Woodruff School of Mechanical Engineering
Thermomagnetics: A Path Toward Low Grade Energy Harvesting
Dr. Makita Phillips
ASEE/NSF Small Business Postdoctoral Research Diversity Fellow
Wednesday, December 5, 2018 at 11:00:00 AM
MARC Building, Room 4211
Dr. Baratunde Cola
Renewable energy is an important component in our portfolio to address our growing energy demands. While approaches exist to harvest energy from mechanical (wind and water) and solar sources, a successful approach to harvest the most ubiquitous form of energy (thermal) has been limited. According to Lawrence Livermore National Laboratory, 66.7 quadrillion BTU of energy, mainly heat, was wasted in 20171. An ARPA-E report indicates that nearly 75% of the waste heat is low-grade greater than or equal to 230 degrees Celsius and that 85% of the work potential at Carnot efficiency is available below 400 degrees Celsius to the 2nd power. Therefore, a unique opportunity exists for increasing our renewable energy resources by developing an effective thermal energy harvesting approach. The thermal energy harvesting community has focused almost exclusively on thermoelectric devices for the last century. These devices translate heat to electricity using a chemical process, where relative efficiencies of greater than 20% have been found. The emerging area of thermomagnetics may provide a more efficient pathway with relative efficiencies ranging from ~22-55%4,5. However, more information is needed to understand the bounds of the conversion ability of thermomagnetic materials and their integration within a device. In this talk, I will explore the development of an active thermomagnetic device used to convert thermal energy to electrical energy via magnetic transduction. More specifically, I will present the development of a numerical model and the effect of various design and operational conditions on conversion efficiency. In addition to their operational behavior, I will explain the role they play in a renewable energy space and their connection to thermal management.

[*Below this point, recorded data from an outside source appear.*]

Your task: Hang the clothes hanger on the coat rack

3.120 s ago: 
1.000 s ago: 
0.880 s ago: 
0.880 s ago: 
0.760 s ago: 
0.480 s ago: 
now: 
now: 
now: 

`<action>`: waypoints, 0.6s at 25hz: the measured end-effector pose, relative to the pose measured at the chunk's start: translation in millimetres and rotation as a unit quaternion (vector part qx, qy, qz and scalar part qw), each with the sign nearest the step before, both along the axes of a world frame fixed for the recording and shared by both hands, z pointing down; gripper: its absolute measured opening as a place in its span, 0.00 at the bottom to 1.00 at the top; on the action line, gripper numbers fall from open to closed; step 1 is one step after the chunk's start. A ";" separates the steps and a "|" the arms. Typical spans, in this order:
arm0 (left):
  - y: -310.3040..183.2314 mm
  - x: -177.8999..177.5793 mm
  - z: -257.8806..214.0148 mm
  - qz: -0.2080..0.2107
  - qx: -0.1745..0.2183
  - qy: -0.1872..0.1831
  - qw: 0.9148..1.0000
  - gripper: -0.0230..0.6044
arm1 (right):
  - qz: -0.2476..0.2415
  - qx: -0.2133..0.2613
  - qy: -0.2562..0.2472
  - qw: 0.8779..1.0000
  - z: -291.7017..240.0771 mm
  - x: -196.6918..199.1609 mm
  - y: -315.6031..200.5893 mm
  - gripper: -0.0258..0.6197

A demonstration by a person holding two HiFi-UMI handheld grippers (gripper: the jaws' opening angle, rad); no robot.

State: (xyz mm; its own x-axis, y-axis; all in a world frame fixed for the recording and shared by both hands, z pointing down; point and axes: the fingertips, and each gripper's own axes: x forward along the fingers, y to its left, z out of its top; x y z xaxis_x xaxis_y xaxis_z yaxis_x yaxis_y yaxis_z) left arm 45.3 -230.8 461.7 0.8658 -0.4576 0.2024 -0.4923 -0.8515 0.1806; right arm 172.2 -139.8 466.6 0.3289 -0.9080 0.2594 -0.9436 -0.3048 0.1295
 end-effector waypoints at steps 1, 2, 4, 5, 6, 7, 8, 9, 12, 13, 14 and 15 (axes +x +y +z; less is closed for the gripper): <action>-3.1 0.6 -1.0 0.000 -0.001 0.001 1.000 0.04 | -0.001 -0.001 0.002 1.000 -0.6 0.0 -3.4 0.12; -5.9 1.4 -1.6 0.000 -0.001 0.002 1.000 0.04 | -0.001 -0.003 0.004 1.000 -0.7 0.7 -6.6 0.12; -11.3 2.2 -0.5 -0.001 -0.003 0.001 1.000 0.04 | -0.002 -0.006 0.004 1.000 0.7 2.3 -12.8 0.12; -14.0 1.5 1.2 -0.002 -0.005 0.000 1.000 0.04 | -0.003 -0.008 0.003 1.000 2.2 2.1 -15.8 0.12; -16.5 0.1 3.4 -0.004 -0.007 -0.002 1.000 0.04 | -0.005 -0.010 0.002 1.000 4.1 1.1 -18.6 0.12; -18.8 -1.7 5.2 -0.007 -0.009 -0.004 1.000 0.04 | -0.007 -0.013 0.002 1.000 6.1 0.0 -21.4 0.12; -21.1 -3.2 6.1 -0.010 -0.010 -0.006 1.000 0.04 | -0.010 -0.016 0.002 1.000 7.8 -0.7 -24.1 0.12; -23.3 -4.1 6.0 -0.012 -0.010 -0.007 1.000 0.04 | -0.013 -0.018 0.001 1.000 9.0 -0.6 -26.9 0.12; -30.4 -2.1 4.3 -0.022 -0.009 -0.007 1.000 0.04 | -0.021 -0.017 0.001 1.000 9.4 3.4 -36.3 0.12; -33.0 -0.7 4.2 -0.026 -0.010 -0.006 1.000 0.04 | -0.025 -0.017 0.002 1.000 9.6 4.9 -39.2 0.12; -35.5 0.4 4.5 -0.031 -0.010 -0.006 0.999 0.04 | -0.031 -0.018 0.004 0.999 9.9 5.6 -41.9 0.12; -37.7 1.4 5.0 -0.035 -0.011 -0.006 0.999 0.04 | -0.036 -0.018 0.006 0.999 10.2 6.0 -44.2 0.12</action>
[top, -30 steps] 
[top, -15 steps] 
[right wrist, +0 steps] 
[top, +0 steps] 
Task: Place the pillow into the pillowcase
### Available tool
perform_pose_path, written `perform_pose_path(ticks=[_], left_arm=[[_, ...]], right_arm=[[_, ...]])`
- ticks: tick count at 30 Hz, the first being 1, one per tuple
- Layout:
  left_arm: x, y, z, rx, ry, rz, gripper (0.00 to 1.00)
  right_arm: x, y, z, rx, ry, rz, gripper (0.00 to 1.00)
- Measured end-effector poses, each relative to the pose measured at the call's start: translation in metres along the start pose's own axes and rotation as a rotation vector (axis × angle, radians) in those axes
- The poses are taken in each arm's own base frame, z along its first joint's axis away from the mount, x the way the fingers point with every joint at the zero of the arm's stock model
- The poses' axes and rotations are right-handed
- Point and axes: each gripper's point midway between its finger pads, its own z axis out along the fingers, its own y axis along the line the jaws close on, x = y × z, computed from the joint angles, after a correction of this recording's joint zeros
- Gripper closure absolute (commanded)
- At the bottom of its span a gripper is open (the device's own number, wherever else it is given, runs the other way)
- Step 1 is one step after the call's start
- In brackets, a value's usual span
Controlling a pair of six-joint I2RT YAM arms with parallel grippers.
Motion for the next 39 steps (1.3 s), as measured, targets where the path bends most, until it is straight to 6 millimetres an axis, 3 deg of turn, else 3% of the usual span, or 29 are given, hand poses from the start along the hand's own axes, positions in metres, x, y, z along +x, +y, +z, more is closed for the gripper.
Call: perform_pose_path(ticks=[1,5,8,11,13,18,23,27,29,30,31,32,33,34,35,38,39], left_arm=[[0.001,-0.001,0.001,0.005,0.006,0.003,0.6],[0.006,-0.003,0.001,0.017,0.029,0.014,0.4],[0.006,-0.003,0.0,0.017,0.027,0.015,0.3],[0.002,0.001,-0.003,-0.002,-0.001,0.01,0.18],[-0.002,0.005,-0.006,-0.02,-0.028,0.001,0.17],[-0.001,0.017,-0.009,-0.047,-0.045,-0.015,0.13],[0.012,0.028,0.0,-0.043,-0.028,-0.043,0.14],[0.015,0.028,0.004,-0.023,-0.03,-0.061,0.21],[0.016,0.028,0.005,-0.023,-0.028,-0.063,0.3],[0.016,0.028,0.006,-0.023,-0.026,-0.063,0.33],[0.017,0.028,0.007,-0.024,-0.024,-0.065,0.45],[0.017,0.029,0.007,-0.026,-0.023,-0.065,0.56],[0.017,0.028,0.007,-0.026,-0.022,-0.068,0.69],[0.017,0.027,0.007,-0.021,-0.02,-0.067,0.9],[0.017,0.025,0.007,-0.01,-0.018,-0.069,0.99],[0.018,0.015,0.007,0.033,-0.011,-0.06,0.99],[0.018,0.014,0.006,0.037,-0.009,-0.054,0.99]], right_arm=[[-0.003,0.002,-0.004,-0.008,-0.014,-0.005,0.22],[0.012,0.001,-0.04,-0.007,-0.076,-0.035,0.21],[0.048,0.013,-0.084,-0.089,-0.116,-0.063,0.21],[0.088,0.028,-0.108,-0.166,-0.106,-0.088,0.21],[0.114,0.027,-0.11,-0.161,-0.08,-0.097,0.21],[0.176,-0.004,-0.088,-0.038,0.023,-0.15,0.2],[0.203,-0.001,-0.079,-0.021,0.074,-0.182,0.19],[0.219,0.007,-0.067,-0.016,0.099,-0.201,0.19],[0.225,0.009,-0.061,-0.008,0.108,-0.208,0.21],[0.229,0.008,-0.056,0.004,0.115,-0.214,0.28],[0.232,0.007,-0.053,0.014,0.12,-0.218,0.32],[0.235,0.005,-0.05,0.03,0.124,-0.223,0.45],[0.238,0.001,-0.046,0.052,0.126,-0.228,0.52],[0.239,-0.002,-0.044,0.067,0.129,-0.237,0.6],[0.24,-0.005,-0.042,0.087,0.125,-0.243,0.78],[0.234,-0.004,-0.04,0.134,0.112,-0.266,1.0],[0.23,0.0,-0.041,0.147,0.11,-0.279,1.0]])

Makita R. Phillips is an ASEE/NSF Small Business Postdoctoral Research Diversity Fellow at Carbice Corporation currently focused on the behavior and incorporation of thermal storage and interface materials through numerical simulation. She holds a B.S. and M.S. in Mechanical Engineering from Florida A&M University where she received a Corning fellowship for her work with superconducting insulation materials and a Ph.D. from North Carolina State University. After her Ph.D., she was a California Alliance Postdoctoral Fellow and Instructor at University of California, Los Angeles. Her research interests focus on nanomaterials for thermal management through energy harvesting and storage.